# Bipartite matching with Bumblebee

Last week’s StackOverflow newsletter contained a fun problem I had never seen before: Bipartite Matching. Here is the problem:

There are N starting points (purple) and N target points (green) in 2D. I want an algorithm that connects starting points to target points by a line segment (brown) without any of these segments intersecting (red) and while minimizing the cumulative length of all segments.

I figured it would be fun to try out Bumblebee, my artificial bee colony library, on the problem. As the accepted answer points out, the constraint that no segment should intersect is redundant, and we only need to worry about minimizing the cumulative length, because reducing the length implies removing intersections.

As usual with Bumblebee, I’ll go first with the dumbest thing that could work. The solution involves matching points from two lists, so we’ll define a record type for Point and represent a Solution as two (ordered) lists of points, packed in a Tuple:

type Point = { X: float; Y: float }

let points = 100
let firstList = [ for i in 0 .. points -> { X = (float)i ; Y = float(i) } ]
let secondList =  [ for i in 0 .. points -> { X = (float)i ; Y = float(i) } ]

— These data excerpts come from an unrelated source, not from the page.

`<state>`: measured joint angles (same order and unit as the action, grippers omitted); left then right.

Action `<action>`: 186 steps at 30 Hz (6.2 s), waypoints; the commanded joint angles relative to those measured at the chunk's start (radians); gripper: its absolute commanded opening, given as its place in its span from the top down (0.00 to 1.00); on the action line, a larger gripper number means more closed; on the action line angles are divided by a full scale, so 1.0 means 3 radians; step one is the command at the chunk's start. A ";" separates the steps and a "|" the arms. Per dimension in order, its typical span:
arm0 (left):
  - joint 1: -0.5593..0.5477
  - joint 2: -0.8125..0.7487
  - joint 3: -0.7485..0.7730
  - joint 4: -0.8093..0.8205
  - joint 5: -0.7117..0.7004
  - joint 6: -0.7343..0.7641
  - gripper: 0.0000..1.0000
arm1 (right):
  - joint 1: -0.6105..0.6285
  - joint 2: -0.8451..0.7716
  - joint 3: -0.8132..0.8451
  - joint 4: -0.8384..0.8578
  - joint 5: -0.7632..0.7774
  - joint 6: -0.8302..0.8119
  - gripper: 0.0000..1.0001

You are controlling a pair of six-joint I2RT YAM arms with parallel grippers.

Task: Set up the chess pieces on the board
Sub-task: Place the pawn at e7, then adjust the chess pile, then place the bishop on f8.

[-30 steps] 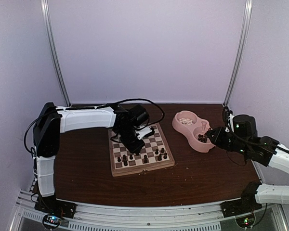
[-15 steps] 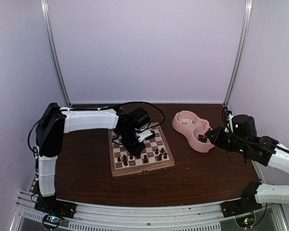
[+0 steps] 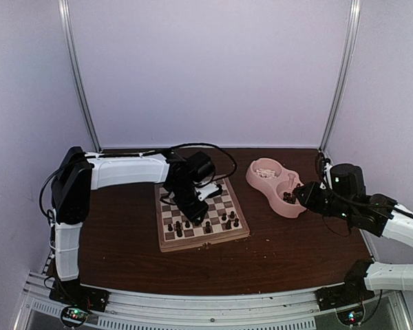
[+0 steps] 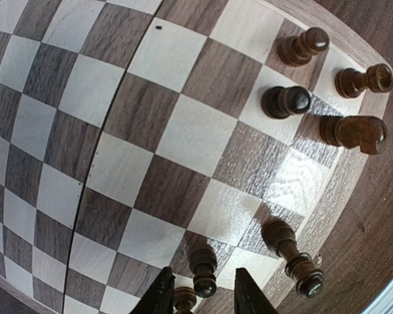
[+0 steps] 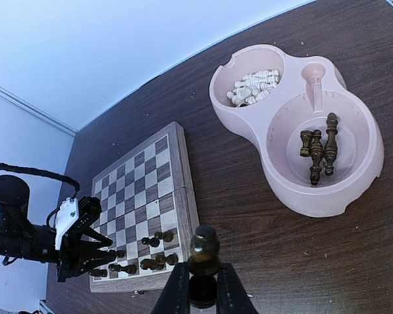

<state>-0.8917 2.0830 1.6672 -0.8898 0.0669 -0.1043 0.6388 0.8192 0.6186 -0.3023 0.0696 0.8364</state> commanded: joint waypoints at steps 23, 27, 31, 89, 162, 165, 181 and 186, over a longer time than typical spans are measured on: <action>-0.0060 -0.1904 0.0023 0.0132 0.0016 -0.1201 0.02 | 0.0172 0.0428 0.0565 0.0926 -0.1956 -0.2287 0.95; -0.0051 -0.2426 -0.0680 0.1010 0.0129 -0.1769 0.02 | 0.0334 0.0637 0.0720 0.0794 -0.1806 -0.2527 0.94; 0.0060 -0.2708 -0.1332 0.1759 0.0519 -0.2049 0.08 | 0.0590 0.0877 0.0924 0.0634 -0.1579 -0.2788 0.95; -0.0004 -0.1682 -0.0925 0.1320 0.1602 -0.2330 1.00 | 0.1465 0.1749 0.1653 0.0219 -0.0521 -0.3480 0.58; -0.0416 -0.0776 -0.0963 0.0445 -0.0632 -0.1141 1.00 | 0.0003 0.0188 -0.0876 0.1672 0.0131 -0.2707 0.32; -0.0417 -0.0743 -0.0963 0.0447 -0.0625 -0.1145 1.00 | 0.0003 0.0180 -0.0876 0.1669 0.0116 -0.2707 0.32; -0.0417 -0.0645 -0.0940 0.0440 -0.0699 -0.1119 0.97 | 0.0003 0.0142 -0.0896 0.1672 0.0095 -0.2707 0.31; -0.0415 -0.0642 -0.0928 0.0404 -0.0672 -0.1119 0.87 | 0.0002 0.0147 -0.0897 0.1672 0.0096 -0.2706 0.30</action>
<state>-1.0138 1.8759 1.3792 -0.7807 -0.1349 -0.4404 0.6434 0.8703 0.3660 0.1783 0.1085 0.0288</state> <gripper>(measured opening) 0.113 0.694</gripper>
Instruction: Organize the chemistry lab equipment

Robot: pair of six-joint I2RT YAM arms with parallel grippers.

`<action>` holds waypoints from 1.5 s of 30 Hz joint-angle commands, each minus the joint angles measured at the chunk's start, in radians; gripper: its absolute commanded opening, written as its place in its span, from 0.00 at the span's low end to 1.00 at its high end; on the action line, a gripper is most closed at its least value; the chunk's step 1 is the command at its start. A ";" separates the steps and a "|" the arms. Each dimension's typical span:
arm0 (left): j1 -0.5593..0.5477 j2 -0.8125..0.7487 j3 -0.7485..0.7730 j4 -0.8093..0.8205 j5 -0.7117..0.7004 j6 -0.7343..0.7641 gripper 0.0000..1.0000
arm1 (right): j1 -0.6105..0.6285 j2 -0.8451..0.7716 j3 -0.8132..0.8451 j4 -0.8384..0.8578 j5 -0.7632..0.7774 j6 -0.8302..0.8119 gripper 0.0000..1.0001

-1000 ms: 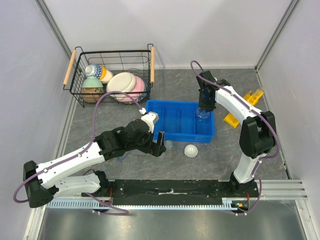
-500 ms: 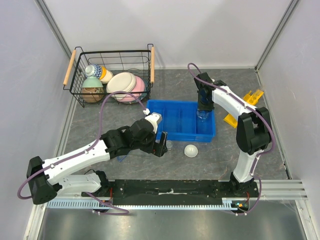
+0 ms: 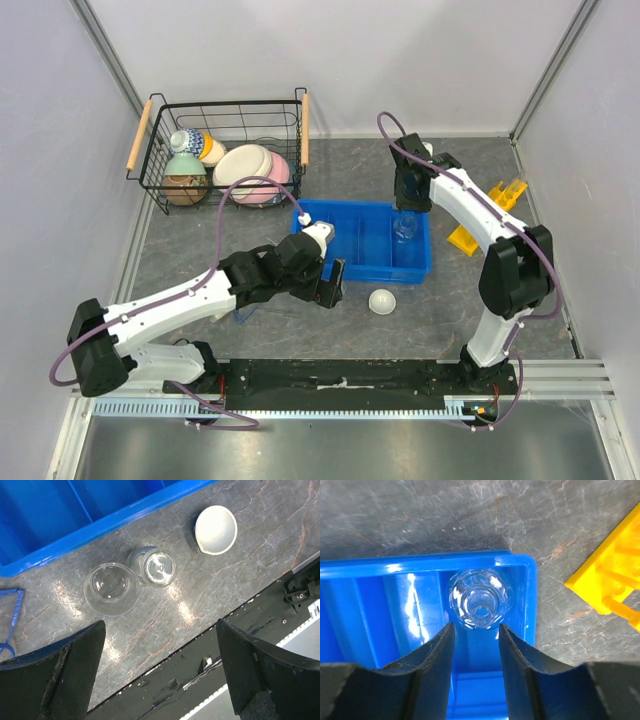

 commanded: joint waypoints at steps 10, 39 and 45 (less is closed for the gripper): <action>0.004 0.112 0.073 -0.035 -0.067 0.002 0.98 | 0.088 -0.291 0.049 -0.059 0.076 -0.017 0.50; 0.015 0.138 0.053 -0.116 -0.178 -0.034 0.90 | 0.133 -0.468 -0.091 -0.030 0.052 -0.043 0.49; 0.085 0.123 0.036 -0.109 -0.148 -0.017 0.76 | 0.147 -0.473 -0.086 -0.033 0.055 -0.041 0.49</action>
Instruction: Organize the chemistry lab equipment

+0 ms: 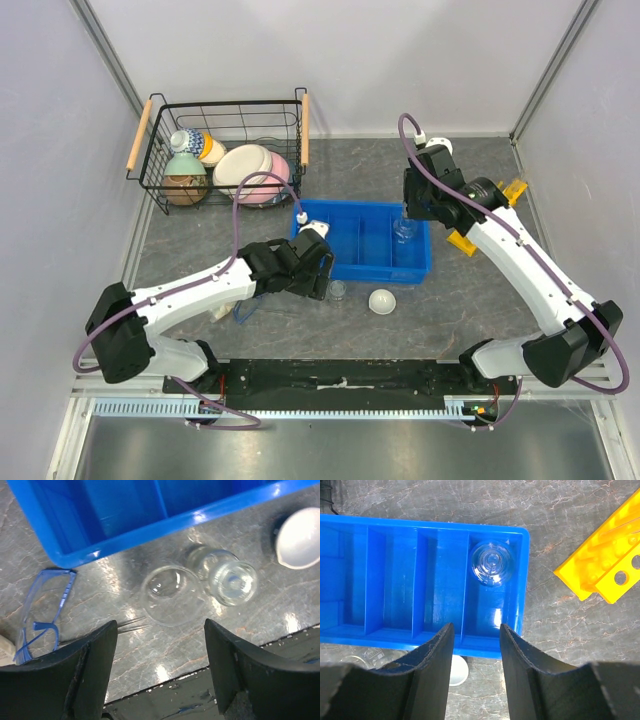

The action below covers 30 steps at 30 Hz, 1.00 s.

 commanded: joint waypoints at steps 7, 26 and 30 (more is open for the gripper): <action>0.135 -0.029 -0.065 0.053 0.045 0.023 0.63 | 0.017 -0.030 0.011 0.025 0.005 -0.011 0.48; 0.148 0.105 -0.071 0.138 0.115 0.020 0.53 | 0.023 -0.031 -0.033 0.042 0.009 -0.022 0.48; 0.148 0.129 -0.080 0.147 0.114 0.015 0.45 | 0.023 -0.042 -0.041 0.044 0.012 -0.025 0.48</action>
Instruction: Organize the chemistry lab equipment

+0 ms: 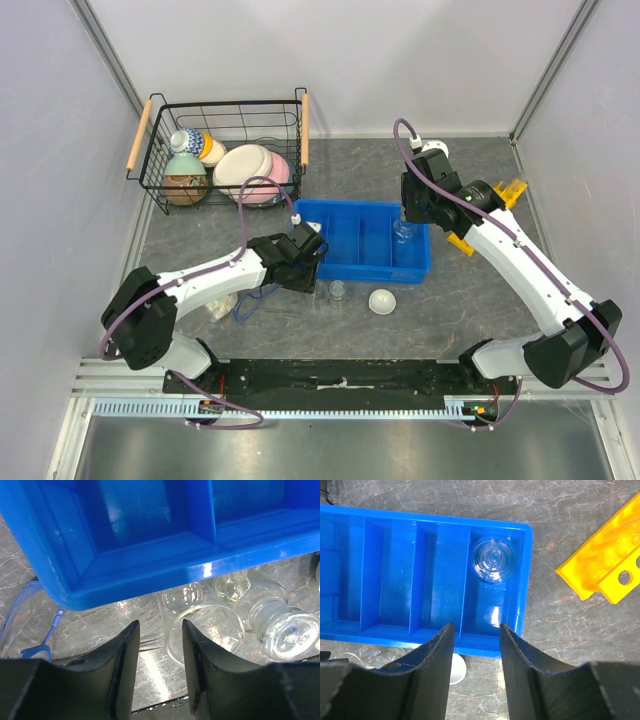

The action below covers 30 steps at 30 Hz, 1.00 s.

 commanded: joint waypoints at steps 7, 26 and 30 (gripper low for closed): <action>0.003 0.036 -0.022 0.054 0.008 0.004 0.31 | 0.006 -0.054 -0.029 0.029 0.008 -0.016 0.48; -0.016 -0.190 0.217 -0.272 -0.068 0.039 0.02 | 0.006 -0.087 -0.013 0.014 0.016 -0.005 0.47; -0.033 -0.181 0.355 -0.325 -0.036 0.070 0.02 | 0.006 -0.092 0.023 -0.011 0.030 -0.008 0.47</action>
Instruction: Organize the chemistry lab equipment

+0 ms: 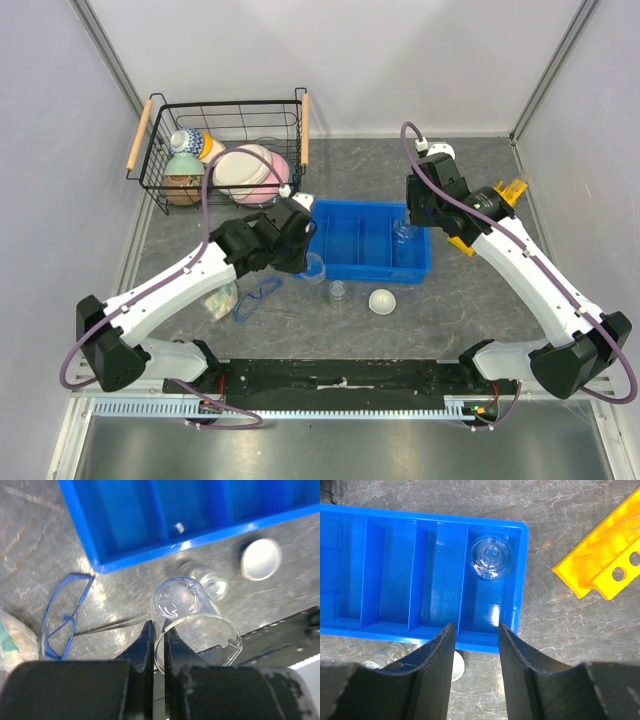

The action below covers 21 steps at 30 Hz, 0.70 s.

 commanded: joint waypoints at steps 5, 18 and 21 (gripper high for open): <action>-0.037 0.075 0.333 -0.062 0.036 0.094 0.02 | 0.004 -0.055 0.103 -0.042 0.084 0.005 0.47; -0.091 0.522 0.738 -0.009 0.139 0.127 0.02 | 0.004 -0.229 0.120 -0.121 0.190 0.072 0.47; -0.102 0.612 0.818 -0.009 0.156 0.127 0.02 | 0.004 -0.264 0.104 -0.131 0.175 0.086 0.47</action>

let root = firstList, secondList


We’ll start with a silly problem, where the 2 lists are identical: the trivial solution here is to match each point with itself, resulting in a zero-length, which will be convenient to see how well the algorithm is doing and how far it is from the optimum.

How can we Evaluate the quality of a solution? We need to pair up the points of each of the lists, compute the distance of each pair, and sum them up – fairly straightforward:

let distance pair =
((fst pair).X - (snd pair).X) ** 2.0 + ((fst pair).Y - (snd pair).Y) ** 2.0

let evaluate = fun (solution: Point list * Point list) ->
List.zip (fst solution) (snd solution)
|> List.sumBy (fun p -> – distance p)


distance uses the Euclidean distance, and illustrates type inference at work: fst and snd are used to un-pack the first and second elements of a Tuple, so it’s obvious to the compiler the pair is a Tuple, and .X and .Y match the “properties” of our Point record, so it infers that the tuple in question is a Point * Point tuple.

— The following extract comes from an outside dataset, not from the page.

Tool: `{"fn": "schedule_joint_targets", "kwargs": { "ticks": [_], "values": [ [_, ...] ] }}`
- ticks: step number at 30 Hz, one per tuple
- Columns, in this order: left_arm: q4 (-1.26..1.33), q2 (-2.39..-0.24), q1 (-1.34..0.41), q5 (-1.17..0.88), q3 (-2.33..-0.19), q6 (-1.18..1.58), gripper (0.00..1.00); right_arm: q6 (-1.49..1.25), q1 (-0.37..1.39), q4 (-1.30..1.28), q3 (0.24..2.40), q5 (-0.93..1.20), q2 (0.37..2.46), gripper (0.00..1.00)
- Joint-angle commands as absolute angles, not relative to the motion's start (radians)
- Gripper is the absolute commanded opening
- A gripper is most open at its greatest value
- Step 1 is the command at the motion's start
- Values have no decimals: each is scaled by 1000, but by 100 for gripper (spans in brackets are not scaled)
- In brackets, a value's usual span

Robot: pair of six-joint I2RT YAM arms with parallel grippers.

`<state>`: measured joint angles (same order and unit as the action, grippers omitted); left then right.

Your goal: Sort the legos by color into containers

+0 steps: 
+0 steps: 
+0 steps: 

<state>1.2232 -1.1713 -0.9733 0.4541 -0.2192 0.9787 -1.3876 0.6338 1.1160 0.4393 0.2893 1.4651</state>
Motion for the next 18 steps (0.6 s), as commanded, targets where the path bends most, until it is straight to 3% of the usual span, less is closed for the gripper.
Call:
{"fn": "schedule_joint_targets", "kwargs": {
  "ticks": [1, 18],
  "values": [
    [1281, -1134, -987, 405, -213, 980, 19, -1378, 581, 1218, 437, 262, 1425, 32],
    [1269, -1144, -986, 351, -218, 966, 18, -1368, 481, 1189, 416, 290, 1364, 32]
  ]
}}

evaluate uses the List.zip function, which “zips” together the 2 lists of points into one list of tuples, pairing points. As a result, we can now apply to each of these pairs the distance function, and return the negative of the sum of the distances (We use the negative because Bumblebee expects the Quality to be increasing for better solutions).

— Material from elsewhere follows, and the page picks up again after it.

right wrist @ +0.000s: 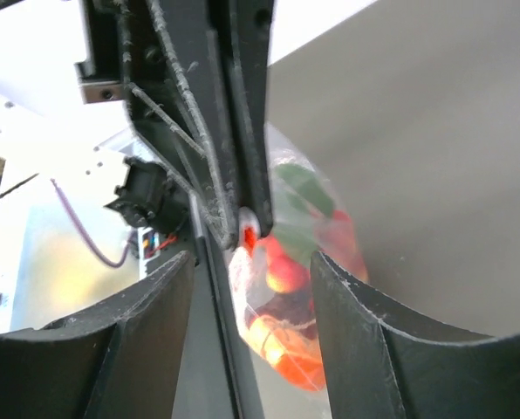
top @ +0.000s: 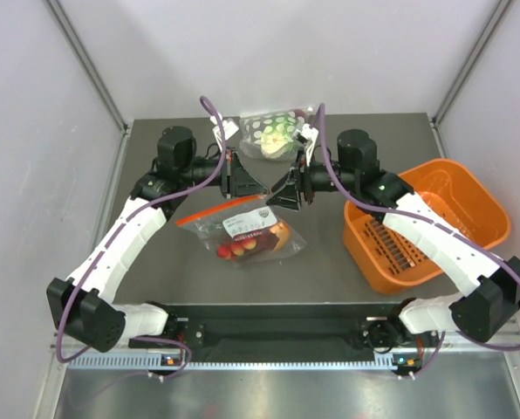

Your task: Open the zip-top bag and remove the fake food

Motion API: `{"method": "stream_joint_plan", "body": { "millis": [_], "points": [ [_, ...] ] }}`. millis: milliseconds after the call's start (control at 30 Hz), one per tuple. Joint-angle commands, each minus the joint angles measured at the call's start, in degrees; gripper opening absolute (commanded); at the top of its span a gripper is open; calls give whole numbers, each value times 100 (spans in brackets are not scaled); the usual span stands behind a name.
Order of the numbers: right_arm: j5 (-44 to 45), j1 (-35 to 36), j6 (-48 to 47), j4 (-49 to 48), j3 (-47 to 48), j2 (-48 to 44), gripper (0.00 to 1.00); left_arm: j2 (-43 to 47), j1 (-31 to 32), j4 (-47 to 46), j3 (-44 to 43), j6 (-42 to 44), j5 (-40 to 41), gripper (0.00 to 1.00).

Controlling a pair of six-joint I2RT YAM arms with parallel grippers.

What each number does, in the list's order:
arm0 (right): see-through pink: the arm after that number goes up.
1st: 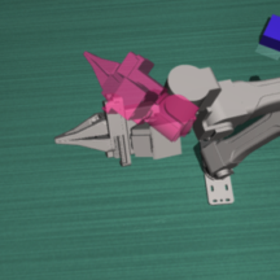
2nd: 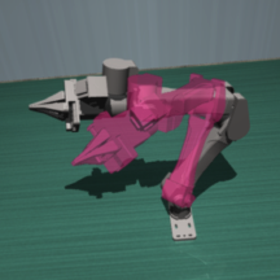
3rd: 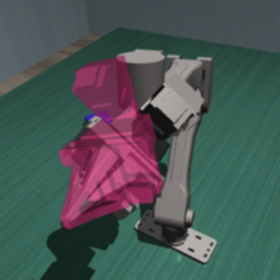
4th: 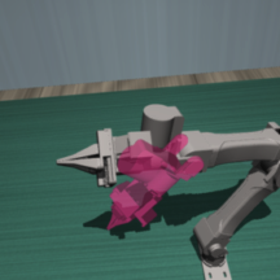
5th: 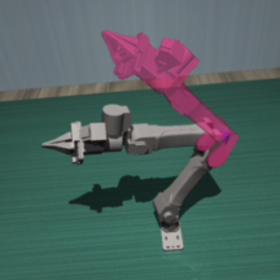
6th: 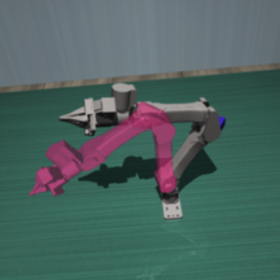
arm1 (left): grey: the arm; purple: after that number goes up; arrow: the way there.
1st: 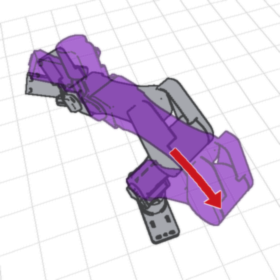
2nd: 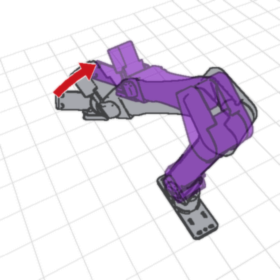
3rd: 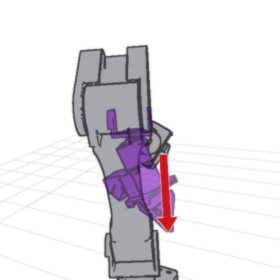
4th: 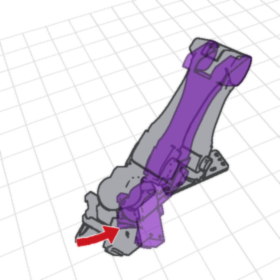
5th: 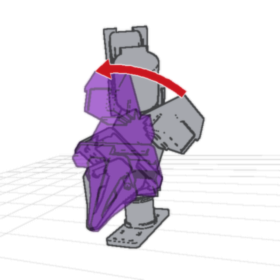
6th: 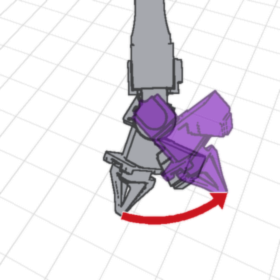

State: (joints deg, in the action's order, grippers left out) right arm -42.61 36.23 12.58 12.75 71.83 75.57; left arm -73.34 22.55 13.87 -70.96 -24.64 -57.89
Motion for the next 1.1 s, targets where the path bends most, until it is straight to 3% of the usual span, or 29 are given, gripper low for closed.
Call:
{"method": "stream_joint_plan", "body": {
  "millis": [0,400,433,567,667,900,1067],
  "points": [
    [-449,-46,-124,-89,331,54,56,92,4,107,-313,355,-170,0],
    [-494,226,280,-774,182,423,53,153,4,46,-313,311,-117,0],
    [-494,253,332,-870,165,476,50,153,4,-15,-287,276,-135,0],
    [-406,323,439,-1056,164,608,18,180,4,-25,-261,258,-74,0],
    [-327,332,360,-916,164,626,5,206,-22,28,-243,258,-3,0],
    [16,332,359,-880,-239,292,0,303,-224,221,-225,390,-73,0],
    [235,341,710,-1494,-591,98,0,347,-286,274,-155,382,-223,0]
  ]
}}
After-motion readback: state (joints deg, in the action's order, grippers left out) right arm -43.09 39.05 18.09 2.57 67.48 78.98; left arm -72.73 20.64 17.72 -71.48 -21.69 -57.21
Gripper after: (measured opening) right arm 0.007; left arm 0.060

We are almost finished at that point; we just need to provide the Solver with 2 functions – a function to generate new solutions, and a function to mutate an existing solution. The simplest thing that would work to generate new solutions is to shuffle the first of the two lists (no need to shuffle the second one – the result wouldn’t be any “more random”), let’s do that using the Fisher-Yates shuffle:

let shuffle (rng: Random) list =
let rec shuffleUpTo index (array: int[]) =
match index with
| 0 -> array
| _ ->
let swapIndex = rng.Next(index + 1)
let temp = array.[index]
array.[index] <- array.[swapIndex]
array.[swapIndex] <- temp
shuffleUpTo (index - 1) array
let lastIndex = (List.length list - 1)
let shuffled = shuffleUpTo lastIndex [| 0 .. lastIndex |]
List.permute (fun i -> shuffled.[i]) list

let generate = fun (rng: Random) ->
(fst root |> shuffle rng, snd root)


The generate function simply takes in a random number generator; the original tuple of lists of points, root, is captured in a closure, and the function simply returns a new tuple, where the first element is shuffled, and the second one unchanged.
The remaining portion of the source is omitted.